Сегодня днем на минутку забегал Джеймс, «только взглянуть, как у тебя дела», сказал он. Очень мило с его стороны. Он был приятно удивлен тем, как хорошо я выгляжу. «Все благодаря здоровой и целительной атмосфере твоего бунгало», — сказал я, едва не проговорившись, что теперь у меня есть цель, ради которой стоит жить, — это привело бы к неизбежным и трудным ответам на вопросы с его стороны. Во всяком случае, на один из них я и сам затрудняюсь ответить. «Когда в первый раз вам пришла в голову мысль убить мистера Икс?» — это один из тех вопросов (вроде «Когда вы впервые влюбились в меня?»), ответ на которые потребует целого трактата. Кроме того, потенциальные убийцы в отличие от влюбленных не очень-то жаждут откровенничать по поводу своего душевного состояния — хотя этот дневник свидетельствует о противоположном: обычно они начинают трепать языком уже после совершения преступления — и даже слишком его распускают, идиоты несчастные!

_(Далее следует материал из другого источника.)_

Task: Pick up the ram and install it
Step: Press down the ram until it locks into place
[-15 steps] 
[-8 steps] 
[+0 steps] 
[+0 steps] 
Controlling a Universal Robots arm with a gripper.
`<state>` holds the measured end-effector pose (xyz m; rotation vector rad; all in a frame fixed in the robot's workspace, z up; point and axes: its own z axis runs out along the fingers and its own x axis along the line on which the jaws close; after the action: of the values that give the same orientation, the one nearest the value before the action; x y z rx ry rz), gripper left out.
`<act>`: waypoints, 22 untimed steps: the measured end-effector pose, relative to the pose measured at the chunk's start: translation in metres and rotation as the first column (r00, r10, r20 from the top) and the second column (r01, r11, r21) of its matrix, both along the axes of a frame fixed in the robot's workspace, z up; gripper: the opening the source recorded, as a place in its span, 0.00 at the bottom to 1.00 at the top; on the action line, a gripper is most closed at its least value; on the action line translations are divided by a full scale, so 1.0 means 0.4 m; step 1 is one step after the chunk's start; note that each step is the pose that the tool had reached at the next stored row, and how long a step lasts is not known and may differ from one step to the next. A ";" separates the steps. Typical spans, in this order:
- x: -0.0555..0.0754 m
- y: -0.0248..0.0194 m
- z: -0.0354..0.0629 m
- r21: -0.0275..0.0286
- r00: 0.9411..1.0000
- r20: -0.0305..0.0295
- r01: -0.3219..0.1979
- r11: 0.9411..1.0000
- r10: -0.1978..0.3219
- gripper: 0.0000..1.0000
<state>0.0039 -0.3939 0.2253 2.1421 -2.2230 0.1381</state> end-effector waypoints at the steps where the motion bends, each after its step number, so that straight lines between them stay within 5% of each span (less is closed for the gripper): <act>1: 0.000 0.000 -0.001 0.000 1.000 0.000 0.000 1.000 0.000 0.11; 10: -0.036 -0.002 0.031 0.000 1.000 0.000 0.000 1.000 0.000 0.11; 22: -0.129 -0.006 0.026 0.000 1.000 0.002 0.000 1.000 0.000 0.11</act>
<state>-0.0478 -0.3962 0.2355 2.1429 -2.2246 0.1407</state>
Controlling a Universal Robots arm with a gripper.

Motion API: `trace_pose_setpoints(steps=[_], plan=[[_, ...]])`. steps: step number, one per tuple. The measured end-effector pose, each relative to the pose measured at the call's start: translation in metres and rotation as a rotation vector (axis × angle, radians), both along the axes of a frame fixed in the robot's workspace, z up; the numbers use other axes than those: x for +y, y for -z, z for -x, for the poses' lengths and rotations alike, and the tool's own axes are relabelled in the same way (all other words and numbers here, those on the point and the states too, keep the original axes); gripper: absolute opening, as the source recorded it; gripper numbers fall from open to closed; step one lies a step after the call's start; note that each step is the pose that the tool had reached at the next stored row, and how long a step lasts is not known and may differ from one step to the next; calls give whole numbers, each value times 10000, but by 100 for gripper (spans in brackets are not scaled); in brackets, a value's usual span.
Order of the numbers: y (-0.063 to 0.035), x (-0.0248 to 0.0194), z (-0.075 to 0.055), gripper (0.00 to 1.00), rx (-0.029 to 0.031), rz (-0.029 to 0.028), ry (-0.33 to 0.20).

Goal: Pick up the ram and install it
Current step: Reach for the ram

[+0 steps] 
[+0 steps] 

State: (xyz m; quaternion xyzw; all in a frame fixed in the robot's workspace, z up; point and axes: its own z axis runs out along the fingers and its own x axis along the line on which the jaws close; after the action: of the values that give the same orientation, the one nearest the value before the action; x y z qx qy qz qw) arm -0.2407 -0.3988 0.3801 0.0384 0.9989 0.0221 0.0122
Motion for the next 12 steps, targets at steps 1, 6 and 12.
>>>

Ну-с, мой воображаемый читатель, думаю, пора вам узнать кое-что обо мне: возраст, рост, вес, цвет глаз — словом, необходимые данные для описания разыскиваемого убийцы. Мне тридцать пять лет, мой рост составляет пять футов восемь дюймов, глаза карие, обычное выражение лица — мрачное и доброжелательное, как у совы, живущей в амбаре, во всяком случае, так говорила Тесса. По какому-то капризу судьбы волосы у меня еще не тронуты сединой. Зовут меня Фрэнк Кернс. Я занимал рабочее место (не скажу, чтобы работал!) в министерстве труда; но восемь лет назад неожиданно полученное наследство в сочетании с моей врожденной ленью внушили мне мысль подать заявление об увольнении и уединиться с Тессой в деревенском коттедже, где мы всегда мечтали жить. «Где ей было суждено вскоре умереть», как сказал бы поэт. Несмотря на мою редкую способность упоенно предаваться праздному безделью, все же через некоторое время развлечения вроде ухода за садом и возни с шлюпкой мне прискучили, и я начал сочинять детективные рассказы под псевдонимом Феликс Лейн. К моему удивлению, это дело у меня неплохо получалось, мои рассказы хвалили, и они приносили мне приличные деньги; но в душе я никогда не считал детективный жанр серьезной литературой, поэтому тщательно скрывал свое отношение к Феликсу Лейну. Мои издатели обязались не раскрывать секрета: кое-как пережив первый шок при мысли, что автор не желает иметь ничего общего со своими посредственными поделками, со временем они даже стали находить удовольствие в некотором нагнетании атмосферы таинственности вокруг личности писателя. «Эта загадочность послужит отличной рекламой», — с несколько простоватой доверчивостью решили они и начали раздувать шумную кампанию. Впрочем, хотелось бы мне знать, кого, к черту, так уж интересует, кто скрывается под псевдонимом Феликс Лейн.